When the General Data Protection Regulation (or GDPR) was unveiled in May 2018, it provided a complete overhaul of how EU companies acquired, processed and managed customer data. Interestingly, these regulations also impacted on international firms that catered directly to EU citizens, meaning that companies based in Africa and Asia were also compelled to reply.
This comprehensive regulatory measure provided an upgrade to the longstanding Data Protection Act, whilst making clear provisions for the export and transfer of personal data outside of the EU and EEA regions. This has caused some issues for South African businesses, which in turn has raised the risk of non-compliance and potential financial sanctions.
We’ll explore this further below, whilst asking why South African firms are the most likely to struggle when implementing the GDPR.
South Africa and the GDPR – What are the Main Challenges?
One of the main issues in South Africa revolved around clarity, with the region’s data protection provisions already governed by the Protection of Personal Information Act 4 of 2013 (POPIA).
In fact, Europe’s GDPR framework could even be described as a first cousin to the POPIA legislation, and whilst the latter has only been partially implemented it currently applies to all organisations operating within the boundaries of South Africa.
So, if you own a South African-based business which boasts an international customer base that includes EU residents, you’ll need to comply with both pieces of legislation whilst also maintaining operational efficiency.
For the purposes of compliance and international trade partnerships, this also means that the unique terms of both the POPIA and GDPR must be read together. Of course, this is helped by the fact that the former has been largely modelled on the structure of the latter, but it still creates regulatory challenges that businesses must strive proactively to overcome.
Of particular concern is the additional data protection requirements included in the GDPR, which were not previously featured as part of the previous EU Data Directive or the POPIA legislation.
Similarly, there are some aspects of the POPIA that are more detailed than the GDPR. For example, the POPIA framework protects the data of both natural and juristic persons in the South African region, whereas the GDPR only safeguards the information provided people or individuals.

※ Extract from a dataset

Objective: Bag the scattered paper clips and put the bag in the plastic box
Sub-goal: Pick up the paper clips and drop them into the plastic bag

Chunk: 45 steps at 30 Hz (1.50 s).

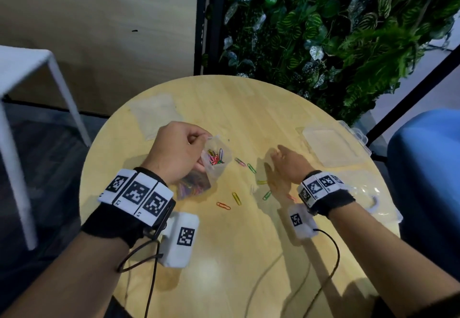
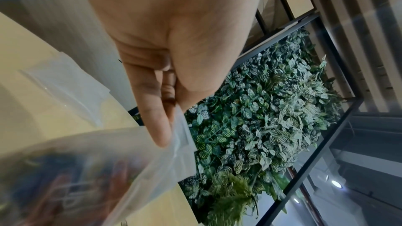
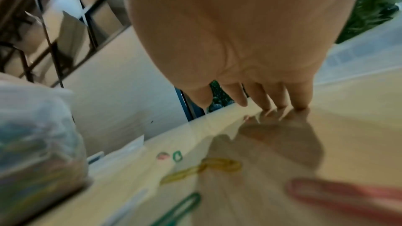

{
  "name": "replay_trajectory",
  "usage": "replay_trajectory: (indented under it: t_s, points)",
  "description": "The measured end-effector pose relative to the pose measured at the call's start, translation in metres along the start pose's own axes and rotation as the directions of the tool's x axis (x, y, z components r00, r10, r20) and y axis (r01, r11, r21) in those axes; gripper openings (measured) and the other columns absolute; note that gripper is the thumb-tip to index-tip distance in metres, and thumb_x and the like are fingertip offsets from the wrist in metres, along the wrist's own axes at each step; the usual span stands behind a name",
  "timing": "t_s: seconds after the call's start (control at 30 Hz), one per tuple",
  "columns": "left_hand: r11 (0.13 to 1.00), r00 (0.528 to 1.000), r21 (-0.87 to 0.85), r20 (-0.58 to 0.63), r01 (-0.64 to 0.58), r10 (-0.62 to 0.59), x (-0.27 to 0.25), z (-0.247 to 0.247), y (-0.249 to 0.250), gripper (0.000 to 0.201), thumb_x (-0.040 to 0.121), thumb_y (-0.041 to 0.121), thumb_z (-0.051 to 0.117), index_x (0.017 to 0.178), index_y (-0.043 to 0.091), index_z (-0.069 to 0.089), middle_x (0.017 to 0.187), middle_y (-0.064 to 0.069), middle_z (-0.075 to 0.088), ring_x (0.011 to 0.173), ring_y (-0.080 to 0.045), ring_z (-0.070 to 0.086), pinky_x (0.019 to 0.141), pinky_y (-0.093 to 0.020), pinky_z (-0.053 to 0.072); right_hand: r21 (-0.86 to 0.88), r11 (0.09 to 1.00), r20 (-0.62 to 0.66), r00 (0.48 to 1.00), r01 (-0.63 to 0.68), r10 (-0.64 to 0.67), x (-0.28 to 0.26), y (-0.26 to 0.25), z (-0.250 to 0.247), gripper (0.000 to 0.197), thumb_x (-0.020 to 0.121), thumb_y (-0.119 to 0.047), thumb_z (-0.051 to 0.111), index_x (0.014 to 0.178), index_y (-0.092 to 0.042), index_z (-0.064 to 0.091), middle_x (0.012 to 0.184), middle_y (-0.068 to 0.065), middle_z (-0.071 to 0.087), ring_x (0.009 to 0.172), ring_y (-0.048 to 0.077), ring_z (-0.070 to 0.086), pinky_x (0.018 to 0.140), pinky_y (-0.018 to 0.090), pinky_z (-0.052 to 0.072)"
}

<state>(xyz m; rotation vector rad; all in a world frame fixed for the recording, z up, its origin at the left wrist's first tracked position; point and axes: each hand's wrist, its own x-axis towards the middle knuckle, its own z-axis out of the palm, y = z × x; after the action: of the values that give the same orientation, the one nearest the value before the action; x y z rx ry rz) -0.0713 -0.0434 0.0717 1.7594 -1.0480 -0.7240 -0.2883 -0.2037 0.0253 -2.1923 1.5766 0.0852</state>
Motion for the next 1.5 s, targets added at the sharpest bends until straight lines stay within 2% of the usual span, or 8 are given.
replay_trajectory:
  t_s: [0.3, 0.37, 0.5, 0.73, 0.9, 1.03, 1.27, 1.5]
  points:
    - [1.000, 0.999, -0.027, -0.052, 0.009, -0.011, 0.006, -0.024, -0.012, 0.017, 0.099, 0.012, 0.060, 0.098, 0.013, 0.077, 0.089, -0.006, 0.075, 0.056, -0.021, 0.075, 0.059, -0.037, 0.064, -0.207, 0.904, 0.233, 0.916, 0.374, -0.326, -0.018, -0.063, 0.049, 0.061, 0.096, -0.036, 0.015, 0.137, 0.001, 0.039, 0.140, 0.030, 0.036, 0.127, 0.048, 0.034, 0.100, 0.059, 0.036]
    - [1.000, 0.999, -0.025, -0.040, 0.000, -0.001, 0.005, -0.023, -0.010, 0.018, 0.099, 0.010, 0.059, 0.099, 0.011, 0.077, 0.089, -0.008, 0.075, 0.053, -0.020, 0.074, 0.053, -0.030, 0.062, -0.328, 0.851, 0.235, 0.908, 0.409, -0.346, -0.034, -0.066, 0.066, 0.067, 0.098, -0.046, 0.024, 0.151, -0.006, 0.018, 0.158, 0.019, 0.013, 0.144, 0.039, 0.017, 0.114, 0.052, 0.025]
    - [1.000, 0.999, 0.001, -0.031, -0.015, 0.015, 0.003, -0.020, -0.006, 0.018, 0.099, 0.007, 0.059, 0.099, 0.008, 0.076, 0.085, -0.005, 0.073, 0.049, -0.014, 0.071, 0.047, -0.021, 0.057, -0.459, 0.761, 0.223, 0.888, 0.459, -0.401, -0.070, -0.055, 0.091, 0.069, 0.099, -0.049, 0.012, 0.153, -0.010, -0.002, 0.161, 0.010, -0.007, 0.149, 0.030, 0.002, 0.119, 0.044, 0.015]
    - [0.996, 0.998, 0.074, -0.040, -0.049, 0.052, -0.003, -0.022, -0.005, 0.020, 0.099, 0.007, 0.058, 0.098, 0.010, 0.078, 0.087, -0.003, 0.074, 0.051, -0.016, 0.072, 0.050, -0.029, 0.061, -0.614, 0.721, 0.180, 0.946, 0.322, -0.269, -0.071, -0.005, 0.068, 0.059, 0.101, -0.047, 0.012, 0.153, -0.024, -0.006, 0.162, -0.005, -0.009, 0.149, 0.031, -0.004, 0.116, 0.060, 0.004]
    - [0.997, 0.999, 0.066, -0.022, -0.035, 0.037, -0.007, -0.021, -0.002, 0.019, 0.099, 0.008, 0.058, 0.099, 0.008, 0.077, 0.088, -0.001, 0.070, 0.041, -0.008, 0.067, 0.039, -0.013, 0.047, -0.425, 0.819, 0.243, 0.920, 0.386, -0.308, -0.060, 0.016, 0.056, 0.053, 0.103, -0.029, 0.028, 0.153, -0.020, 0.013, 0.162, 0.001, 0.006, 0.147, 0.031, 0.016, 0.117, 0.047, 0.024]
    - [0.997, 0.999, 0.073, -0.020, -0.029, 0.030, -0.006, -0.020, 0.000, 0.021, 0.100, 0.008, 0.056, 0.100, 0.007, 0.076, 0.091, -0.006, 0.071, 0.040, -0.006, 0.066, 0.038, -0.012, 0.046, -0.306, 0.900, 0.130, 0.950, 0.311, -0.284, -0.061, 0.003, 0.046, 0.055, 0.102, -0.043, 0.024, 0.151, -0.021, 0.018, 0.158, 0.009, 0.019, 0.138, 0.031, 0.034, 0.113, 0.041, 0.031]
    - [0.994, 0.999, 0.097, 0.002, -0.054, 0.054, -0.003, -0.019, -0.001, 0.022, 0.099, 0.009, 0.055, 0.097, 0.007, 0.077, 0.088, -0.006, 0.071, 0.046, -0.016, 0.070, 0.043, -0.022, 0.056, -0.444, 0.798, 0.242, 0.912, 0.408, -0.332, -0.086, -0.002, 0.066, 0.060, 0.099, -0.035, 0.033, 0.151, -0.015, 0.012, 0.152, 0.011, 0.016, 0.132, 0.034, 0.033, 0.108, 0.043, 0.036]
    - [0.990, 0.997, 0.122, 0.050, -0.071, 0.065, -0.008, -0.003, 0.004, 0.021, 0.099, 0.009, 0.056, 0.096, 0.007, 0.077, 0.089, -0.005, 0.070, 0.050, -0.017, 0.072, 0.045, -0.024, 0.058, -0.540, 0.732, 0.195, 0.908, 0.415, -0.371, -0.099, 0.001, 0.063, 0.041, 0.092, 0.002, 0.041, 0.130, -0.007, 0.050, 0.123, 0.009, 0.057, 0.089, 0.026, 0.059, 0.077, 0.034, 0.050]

How to Overcome These Challenges
The financial services sector is arguably struggling the most to comply with these frameworks, whilst this marketplace also has the most to lose through non-compliance.
These firms also collate data from across the globe, so there’s a pressing need for them to be proactive when enforcing the GDPR and POPIA and safeguarding the data of their clients and partners.
In terms of overcoming these subtle but often important challenges, it’s imperative that firms seek out expert guidance from international consultancy firms such as RSM. After all, these companies are well-versed in compliance issues and the challenges facing South Africa businesses, whilst they’re well-placed to provide detailed information for each individual client.
Make no mistake; South African firms have been relatively slow to implement GDPR laws, even more than a year after the legislation was first rolled out. However, it’s important to recognise the additional challenges in this region, before developing ways of helping businesses to comply across the board.